Information provided Start Marker
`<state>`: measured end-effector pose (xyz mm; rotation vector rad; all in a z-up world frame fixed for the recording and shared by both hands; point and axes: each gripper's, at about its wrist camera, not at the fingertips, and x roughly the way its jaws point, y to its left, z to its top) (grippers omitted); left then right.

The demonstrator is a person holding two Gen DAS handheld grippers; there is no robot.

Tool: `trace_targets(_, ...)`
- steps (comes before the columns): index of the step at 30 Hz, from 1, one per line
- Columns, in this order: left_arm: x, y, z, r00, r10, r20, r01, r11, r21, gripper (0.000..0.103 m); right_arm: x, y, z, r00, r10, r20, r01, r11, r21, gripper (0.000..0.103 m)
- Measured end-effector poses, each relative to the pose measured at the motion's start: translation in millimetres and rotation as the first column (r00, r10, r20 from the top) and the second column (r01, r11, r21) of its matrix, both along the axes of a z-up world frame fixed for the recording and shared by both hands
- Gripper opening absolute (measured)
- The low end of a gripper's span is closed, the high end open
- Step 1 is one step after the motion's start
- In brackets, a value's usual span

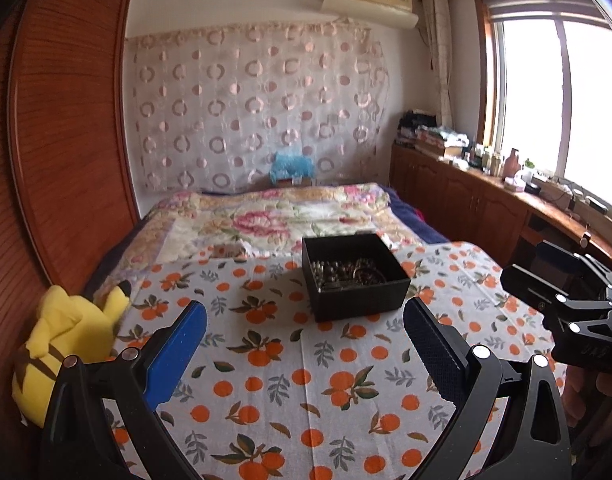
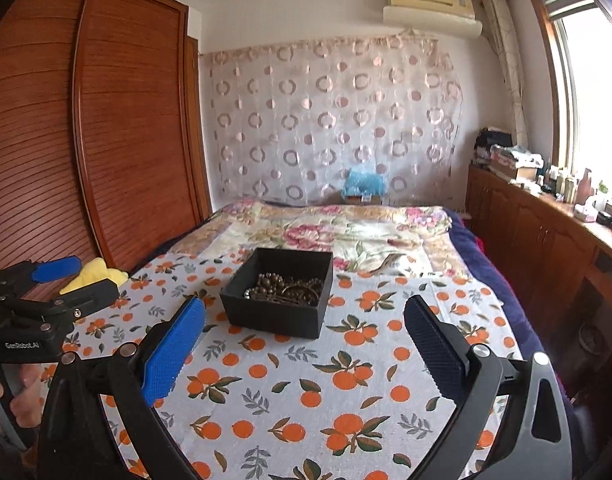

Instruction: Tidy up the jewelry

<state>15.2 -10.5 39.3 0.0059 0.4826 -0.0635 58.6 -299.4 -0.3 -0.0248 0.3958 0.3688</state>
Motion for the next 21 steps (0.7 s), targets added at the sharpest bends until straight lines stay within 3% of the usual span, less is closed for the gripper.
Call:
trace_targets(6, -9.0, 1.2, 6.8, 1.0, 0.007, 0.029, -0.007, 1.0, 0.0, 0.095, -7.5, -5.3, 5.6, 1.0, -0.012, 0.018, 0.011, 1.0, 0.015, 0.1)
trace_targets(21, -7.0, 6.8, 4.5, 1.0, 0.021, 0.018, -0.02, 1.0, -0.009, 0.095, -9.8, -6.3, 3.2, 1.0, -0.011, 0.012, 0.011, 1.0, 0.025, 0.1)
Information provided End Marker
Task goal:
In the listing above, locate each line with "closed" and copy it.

Reply:
- The low end of a gripper's span is closed, the high end open
Motion for the next 21 steps (0.7 s), targets added at the sharpest bends until straight lines stay within 3% of the usual span, less is closed for the gripper.

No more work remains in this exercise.